21.7.08



Privacidade

Tudo, sempre,
sobre todo mundo

Tudo começou de forma inocente, quando reencontrei os ímãs que a Bia, então adolescente, confiscara da geladeira. Eram ímãs de viagem, com os nomes das cidades por onde eu passara; e a Bia achava aquilo cafonérrimo. Um dia, aproveitando-se justamente de uma viagem minha, sumiu com os tais ímãs.

Armei um belo auê na volta, vocês podem imaginar, mas lá ficou a geladeira pelada, e lá fiquei eu desanimada e sem gosto para recomeçar do zero. Continuei viajando, mas deixei de comprar ímãs. Agora, porém, que os antigos estão de volta, ando triste pelas “figurinhas” que faltam. Fiz um post a respeito disso no blog, com uma lista das cidades “desmagnetizadas”, e pedi aos leitores que moram nelas, ou que por acaso estejam de passagem, que me mandem, por favor, um ímã de geladeira de presente. E dei o endereço lá de casa.

Para quê? Foi um tal de torpedos, telefonemas, emails:

-- Como é que você põe o endereço de casa na internet, sua louca?

De modo que, a pedido de amigos mais ou menos paranóicos -- no bom sentido, e com todo o respeito! -- tirei o endereço do post. Não por mim, mas por eles; quando tanta gente fica intranqüila por uma coisa tão simples de resolver, resolve-se a coisa e pronto, todos ficam sossegados.

Mas que ninguém se iluda. Já disse e repito mil vezes: a privacidade, que de resto é invenção relativamente moderna, acabou há muito. A pobre da internet leva o grosso da culpa, mas num país onde o governo já perdeu o controle do número de telefones grampeados, a rede certamente não é a maior vilã da parada. Nossos dados estão soltos por aí, numa mala direta que muda de mãos aqui, num cadastro que é transferido acolá, num currículo que percorre meia dúzia de empresas. Achar que se pode proteger um endereço nessas circunstâncias é mais ou menos como tentar esvaziar uma canoa furada.

Há tempos tenho a mais firme convicção de que, quem quer de verdade, consegue obter toda e qualquer espécie de informação a respeito dos outros. Lembram dos antigos catálogos telefônicos? Eles existiam beeeeeeeeem antes da internet, e já forneciam telefone e endereço do usuário. Continuam fornecendo.

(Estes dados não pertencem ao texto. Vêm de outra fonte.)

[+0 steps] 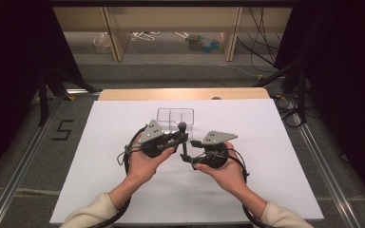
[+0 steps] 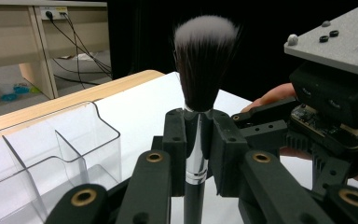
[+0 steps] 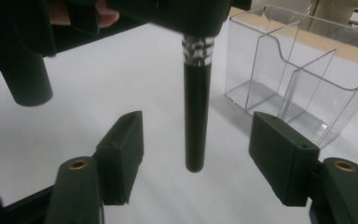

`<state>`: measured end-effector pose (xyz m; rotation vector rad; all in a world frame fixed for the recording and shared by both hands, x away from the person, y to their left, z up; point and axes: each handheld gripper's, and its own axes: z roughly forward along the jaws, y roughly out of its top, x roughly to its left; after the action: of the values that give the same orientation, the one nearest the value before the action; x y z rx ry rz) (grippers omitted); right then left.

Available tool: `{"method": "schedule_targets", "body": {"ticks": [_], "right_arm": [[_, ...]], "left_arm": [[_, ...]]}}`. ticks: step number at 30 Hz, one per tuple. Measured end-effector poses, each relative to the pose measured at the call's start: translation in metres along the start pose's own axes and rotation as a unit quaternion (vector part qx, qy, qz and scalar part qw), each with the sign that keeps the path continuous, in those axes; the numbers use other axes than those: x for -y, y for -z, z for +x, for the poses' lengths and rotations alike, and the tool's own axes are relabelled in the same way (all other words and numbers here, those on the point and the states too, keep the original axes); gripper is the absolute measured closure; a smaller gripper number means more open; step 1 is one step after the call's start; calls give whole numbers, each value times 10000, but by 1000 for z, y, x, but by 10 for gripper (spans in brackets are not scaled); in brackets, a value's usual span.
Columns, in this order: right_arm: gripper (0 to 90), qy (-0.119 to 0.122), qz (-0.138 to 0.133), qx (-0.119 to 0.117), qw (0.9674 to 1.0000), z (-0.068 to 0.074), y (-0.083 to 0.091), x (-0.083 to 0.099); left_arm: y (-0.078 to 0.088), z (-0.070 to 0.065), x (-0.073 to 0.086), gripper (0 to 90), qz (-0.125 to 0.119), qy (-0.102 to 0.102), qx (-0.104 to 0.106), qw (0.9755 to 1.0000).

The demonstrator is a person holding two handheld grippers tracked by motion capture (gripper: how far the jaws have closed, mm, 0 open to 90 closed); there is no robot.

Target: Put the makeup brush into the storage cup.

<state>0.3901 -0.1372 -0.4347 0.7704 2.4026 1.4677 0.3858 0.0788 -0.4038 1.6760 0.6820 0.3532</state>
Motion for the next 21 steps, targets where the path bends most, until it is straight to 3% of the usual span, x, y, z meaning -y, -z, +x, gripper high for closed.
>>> {"method": "schedule_targets", "body": {"ticks": [10,14,16,21], "right_arm": [[436,136,-264,74,9995,1,1,-1],[547,218,-391,-33,9990,2,1,-2],[578,321,-447,29,9985,1,1,-2],[662,272,-433,-44,9987,1,1,-1]], "left_arm": [[-2,-3,3,776,116,-9,30,9999],[-3,-4,3,776,167,-157,33,9997],[-4,-4,4,776,189,-155,36,9997],[-4,-6,4,776,196,-154,71,9997]]}}
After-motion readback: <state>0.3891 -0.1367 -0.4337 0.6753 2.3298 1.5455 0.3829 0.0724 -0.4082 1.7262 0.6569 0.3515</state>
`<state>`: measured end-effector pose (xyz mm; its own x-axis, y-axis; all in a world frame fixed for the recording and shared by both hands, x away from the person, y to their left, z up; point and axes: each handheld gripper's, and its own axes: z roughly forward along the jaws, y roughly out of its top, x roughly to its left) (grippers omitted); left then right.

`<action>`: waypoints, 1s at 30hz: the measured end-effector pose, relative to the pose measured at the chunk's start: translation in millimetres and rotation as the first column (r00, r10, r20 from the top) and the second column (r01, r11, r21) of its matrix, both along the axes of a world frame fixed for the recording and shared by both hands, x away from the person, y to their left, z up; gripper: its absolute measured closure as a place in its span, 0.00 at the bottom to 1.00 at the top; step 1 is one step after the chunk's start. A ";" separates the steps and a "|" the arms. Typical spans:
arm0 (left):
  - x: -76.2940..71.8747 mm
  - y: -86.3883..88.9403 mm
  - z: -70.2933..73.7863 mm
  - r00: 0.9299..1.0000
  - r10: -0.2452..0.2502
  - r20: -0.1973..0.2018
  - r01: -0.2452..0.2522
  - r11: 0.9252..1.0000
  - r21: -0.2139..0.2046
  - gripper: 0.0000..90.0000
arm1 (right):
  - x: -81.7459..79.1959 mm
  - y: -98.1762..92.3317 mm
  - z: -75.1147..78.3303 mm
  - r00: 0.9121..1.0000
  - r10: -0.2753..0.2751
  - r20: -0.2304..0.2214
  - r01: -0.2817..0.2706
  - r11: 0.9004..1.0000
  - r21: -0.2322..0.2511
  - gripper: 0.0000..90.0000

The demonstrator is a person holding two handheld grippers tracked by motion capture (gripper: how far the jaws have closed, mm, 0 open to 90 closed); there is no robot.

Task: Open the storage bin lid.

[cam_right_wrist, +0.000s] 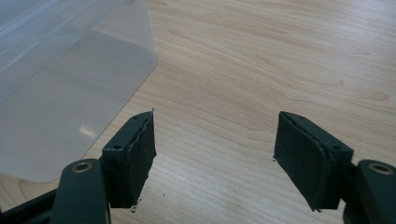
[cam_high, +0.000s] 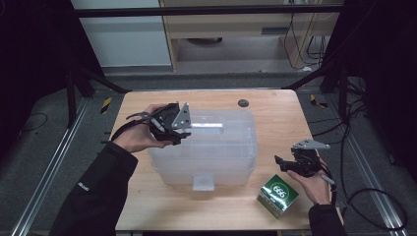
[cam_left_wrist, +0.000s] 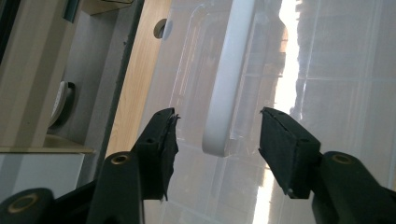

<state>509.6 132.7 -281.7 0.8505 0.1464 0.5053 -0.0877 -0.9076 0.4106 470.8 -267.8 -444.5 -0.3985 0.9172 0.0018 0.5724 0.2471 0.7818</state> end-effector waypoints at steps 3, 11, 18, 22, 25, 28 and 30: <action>2.0 -2.5 -1.5 1.000 -0.006 0.003 0.006 1.000 0.014 0.55 | -0.4 0.5 0.6 1.000 0.000 -0.004 0.000 1.000 0.005 0.33; 5.7 -14.0 -7.4 0.999 -0.033 0.004 0.033 0.997 0.066 0.64 | -0.5 1.6 0.6 1.000 0.004 -0.014 -0.004 1.000 0.004 0.34; 6.2 -21.0 -8.7 0.999 -0.045 0.016 0.042 0.993 0.111 0.74 | -2.8 3.7 5.1 1.000 0.018 -0.004 -0.018 1.000 0.002 0.37; 6.5 -23.9 -9.4 0.999 -0.036 0.032 0.031 0.991 0.131 0.79 | -5.5 7.4 10.8 0.999 0.038 0.007 -0.038 0.999 0.010 0.39; 6.4 -25.4 -8.7 0.998 -0.041 0.042 0.034 0.988 0.150 0.83 | -9.6 13.3 16.4 0.998 0.060 0.001 -0.060 0.998 0.021 0.41; 5.8 -25.9 -8.6 0.997 -0.049 0.057 0.040 0.986 0.160 0.83 | -11.3 16.0 18.1 0.997 0.075 -0.005 -0.074 0.997 0.016 0.42; 5.3 -25.8 -8.7 0.997 -0.050 0.061 0.040 0.986 0.161 0.83 | -15.6 20.4 20.3 0.995 0.095 -0.012 -0.095 0.995 0.015 0.46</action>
<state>514.9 106.9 -290.4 0.8193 0.0220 0.5729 -0.1515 -0.9554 0.2534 455.1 -247.3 -424.2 -0.4833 0.8752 0.0204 0.5569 0.2894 0.7785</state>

Volta e meia recebo emails de pessoas preocupadas que, suponho, gostariam que eu fosse mais alarmista, e que me apontam os "riscos" da internet enviando mapinhas do Google com meu prédio em destaque. Lamento, amigos, mas assim é a vida.Se,ainda hoje, alguém chegar a qualquer cidade pequena e perguntar onde é a casa de Fulano ou Beltrano, todos saberão dizer. E sem consultar a internet.